Information shown:
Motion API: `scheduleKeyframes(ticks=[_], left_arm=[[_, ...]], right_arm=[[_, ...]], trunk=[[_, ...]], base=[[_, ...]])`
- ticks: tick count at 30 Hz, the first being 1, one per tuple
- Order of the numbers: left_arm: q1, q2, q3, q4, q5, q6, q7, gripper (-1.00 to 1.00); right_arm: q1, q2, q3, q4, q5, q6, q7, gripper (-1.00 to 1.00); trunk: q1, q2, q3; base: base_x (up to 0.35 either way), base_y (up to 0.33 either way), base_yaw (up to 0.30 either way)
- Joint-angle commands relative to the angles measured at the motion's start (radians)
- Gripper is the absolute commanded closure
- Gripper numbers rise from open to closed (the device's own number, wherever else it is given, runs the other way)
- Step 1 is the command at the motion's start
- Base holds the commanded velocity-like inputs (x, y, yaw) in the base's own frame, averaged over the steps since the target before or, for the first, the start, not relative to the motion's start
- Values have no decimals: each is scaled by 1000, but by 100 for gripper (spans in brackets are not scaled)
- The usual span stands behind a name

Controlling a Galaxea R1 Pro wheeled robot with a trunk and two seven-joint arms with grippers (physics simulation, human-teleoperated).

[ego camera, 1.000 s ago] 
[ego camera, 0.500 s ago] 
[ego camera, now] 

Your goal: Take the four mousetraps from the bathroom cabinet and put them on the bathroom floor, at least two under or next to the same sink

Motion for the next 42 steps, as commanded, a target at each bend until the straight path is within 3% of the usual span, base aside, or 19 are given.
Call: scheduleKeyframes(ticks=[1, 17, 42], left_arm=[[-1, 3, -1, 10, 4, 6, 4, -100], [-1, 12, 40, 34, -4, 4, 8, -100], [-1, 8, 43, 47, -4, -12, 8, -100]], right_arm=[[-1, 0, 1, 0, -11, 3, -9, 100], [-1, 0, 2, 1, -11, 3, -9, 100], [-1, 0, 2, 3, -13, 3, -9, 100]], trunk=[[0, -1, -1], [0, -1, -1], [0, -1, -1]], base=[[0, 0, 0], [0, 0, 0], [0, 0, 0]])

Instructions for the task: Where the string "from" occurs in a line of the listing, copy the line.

Written answer:
- Gripper numbers rise from open to closed (the device's own number, wherever else it is given, runs the other way)
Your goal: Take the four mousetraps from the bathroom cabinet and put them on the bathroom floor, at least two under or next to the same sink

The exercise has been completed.